◆ **DIRECTIONS**
Reproduce all of the data exactly, with no line skipped.

◆ **Stored dataset items**
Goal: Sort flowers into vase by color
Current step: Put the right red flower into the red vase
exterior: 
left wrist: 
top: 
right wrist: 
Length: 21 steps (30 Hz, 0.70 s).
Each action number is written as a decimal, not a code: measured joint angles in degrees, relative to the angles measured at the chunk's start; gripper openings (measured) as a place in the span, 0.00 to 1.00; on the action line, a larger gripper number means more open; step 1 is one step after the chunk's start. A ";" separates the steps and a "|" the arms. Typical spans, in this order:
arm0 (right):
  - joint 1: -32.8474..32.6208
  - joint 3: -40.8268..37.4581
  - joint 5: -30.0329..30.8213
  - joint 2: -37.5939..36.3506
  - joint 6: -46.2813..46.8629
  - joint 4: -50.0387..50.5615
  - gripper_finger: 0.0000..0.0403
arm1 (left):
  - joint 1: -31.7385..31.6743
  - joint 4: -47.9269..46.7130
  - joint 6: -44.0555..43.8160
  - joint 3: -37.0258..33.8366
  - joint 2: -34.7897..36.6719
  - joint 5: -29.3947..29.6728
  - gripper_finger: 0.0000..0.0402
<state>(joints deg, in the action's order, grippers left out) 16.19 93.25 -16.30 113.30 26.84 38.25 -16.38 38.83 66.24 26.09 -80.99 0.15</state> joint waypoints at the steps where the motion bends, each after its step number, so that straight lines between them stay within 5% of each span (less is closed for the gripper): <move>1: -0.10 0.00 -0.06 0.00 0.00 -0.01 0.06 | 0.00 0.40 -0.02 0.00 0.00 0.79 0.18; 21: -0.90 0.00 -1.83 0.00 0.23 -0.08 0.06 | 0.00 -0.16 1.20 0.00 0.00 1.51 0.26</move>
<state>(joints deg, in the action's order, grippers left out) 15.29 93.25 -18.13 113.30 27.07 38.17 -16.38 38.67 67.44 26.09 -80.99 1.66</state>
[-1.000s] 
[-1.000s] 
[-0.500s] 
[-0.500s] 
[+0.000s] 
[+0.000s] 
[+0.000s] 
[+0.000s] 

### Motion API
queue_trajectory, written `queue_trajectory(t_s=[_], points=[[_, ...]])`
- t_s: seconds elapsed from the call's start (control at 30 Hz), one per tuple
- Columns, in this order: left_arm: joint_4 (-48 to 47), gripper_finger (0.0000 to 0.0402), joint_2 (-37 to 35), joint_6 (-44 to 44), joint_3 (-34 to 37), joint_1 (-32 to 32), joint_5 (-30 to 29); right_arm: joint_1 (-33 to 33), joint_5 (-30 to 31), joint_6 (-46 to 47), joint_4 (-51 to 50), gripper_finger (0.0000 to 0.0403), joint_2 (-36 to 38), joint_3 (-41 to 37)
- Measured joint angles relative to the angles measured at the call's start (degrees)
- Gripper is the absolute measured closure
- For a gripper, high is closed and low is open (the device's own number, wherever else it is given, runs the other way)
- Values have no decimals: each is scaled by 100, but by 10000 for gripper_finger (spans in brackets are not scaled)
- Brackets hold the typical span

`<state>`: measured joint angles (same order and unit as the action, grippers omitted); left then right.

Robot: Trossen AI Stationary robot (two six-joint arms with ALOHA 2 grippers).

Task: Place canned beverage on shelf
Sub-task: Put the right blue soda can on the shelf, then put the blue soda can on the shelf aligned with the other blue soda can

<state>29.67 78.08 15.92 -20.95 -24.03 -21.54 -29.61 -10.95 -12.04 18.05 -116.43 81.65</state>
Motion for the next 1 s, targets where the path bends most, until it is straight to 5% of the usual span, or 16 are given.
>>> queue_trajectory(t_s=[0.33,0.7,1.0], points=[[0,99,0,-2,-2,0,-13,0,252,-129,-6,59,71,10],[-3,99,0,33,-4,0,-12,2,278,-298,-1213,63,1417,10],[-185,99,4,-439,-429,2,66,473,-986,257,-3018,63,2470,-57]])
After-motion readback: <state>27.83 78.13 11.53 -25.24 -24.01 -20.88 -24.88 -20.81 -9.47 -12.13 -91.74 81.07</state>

◆ **EXERCISE SOLUTION**
Goal: Sort flowers into vase by color
Current step: Put the right red flower into the red vase
exterior: 
left wrist: 
top: 
right wrist: 
Length: 21 steps (30 Hz, 0.70 s).
Each action number is written as a decimal, not a code: measured joint angles in degrees, relative to the angles measured at the chunk's start; gripper openings (measured) as a place in the span, 0.00 to 1.00; on the action line, a larger gripper number means more open; step 1 is one step after the chunk's start. A ";" separates the steps and a "|" the arms. Typical spans, in this order:
arm0 (right):
  - joint 1: -32.8474..32.6208
  - joint 3: -40.8268..37.4581
  - joint 5: -30.0329..30.8213
  - joint 2: -37.5939..36.3506
  - joint 6: -46.2813..46.8629
  - joint 4: -50.0387..50.5615
  - gripper_finger: 0.0000..0.0403
arm1 (left):
  - joint 1: -31.7385..31.6743
  - joint 4: -47.9269..46.7130
  - joint 6: -44.0555..43.8160
  - joint 3: -37.0258..33.8366
  - joint 2: -34.7897..36.6719
  - joint 5: -29.3947..29.6728
  - gripper_finger: 0.0000..0.0402
<state>(joints deg, in the action's order, grippers left out) 16.19 93.25 -16.30 113.30 26.84 38.25 -16.38 38.83 66.24 26.09 -80.99 0.15</state> joint waypoints at the steps where the motion bends, each after its step number, so that straight lines between them stay within 5% of each span (less is closed for the gripper): <move>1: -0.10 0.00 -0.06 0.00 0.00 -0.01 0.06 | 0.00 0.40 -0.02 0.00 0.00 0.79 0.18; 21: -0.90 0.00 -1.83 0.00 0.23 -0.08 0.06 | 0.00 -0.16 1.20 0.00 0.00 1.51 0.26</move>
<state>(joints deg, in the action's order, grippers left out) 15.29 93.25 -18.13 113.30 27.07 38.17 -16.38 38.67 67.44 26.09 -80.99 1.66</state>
[-1.000s] 
[-1.000s] 
[-0.500s] 
[-0.500s] 
[+0.000s] 
[+0.000s] 
[+0.000s] 
[+0.000s] 

### Motion API
queue_trajectory, written `queue_trajectory(t_s=[_], points=[[_, ...]])`
- t_s: seconds elapsed from the call's start (control at 30 Hz), one per tuple
- Columns, in this order: left_arm: joint_4 (-48 to 47), gripper_finger (0.0000 to 0.0402), joint_2 (-37 to 35), joint_6 (-44 to 44), joint_3 (-34 to 37), joint_1 (-32 to 32), joint_5 (-30 to 29); right_arm: joint_1 (-33 to 33), joint_5 (-30 to 31), joint_6 (-46 to 47), joint_4 (-51 to 50), gripper_finger (0.0000 to 0.0403), joint_2 (-36 to 38), joint_3 (-41 to 37)
- Measured joint angles relative to the angles measured at the call's start (degrees)
- Gripper is the absolute measured closure
- For a gripper, high is closed and low is open (the device's own number, wherever else it is given, runs the other way)
- Values have no decimals: each is scaled by 100, but by 10000 for gripper_finger (spans in brackets are not scaled)
- Brackets hold the typical span

`<state>`: measured joint angles (same order and unit as the action, grippers omitted); left then right.

Robot: Trossen AI Stationary robot (two six-joint arms with ALOHA 2 grippers).

Task: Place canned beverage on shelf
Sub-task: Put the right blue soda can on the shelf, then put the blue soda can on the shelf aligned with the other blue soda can

<state>29.67 78.08 15.92 -20.95 -24.03 -21.54 -29.61 -10.95 -12.04 18.05 -116.43 81.65</state>
Motion for the next 1 s, targets where the path bends most, until it is straight to 5% of the usual span, or 16 are given.
>>> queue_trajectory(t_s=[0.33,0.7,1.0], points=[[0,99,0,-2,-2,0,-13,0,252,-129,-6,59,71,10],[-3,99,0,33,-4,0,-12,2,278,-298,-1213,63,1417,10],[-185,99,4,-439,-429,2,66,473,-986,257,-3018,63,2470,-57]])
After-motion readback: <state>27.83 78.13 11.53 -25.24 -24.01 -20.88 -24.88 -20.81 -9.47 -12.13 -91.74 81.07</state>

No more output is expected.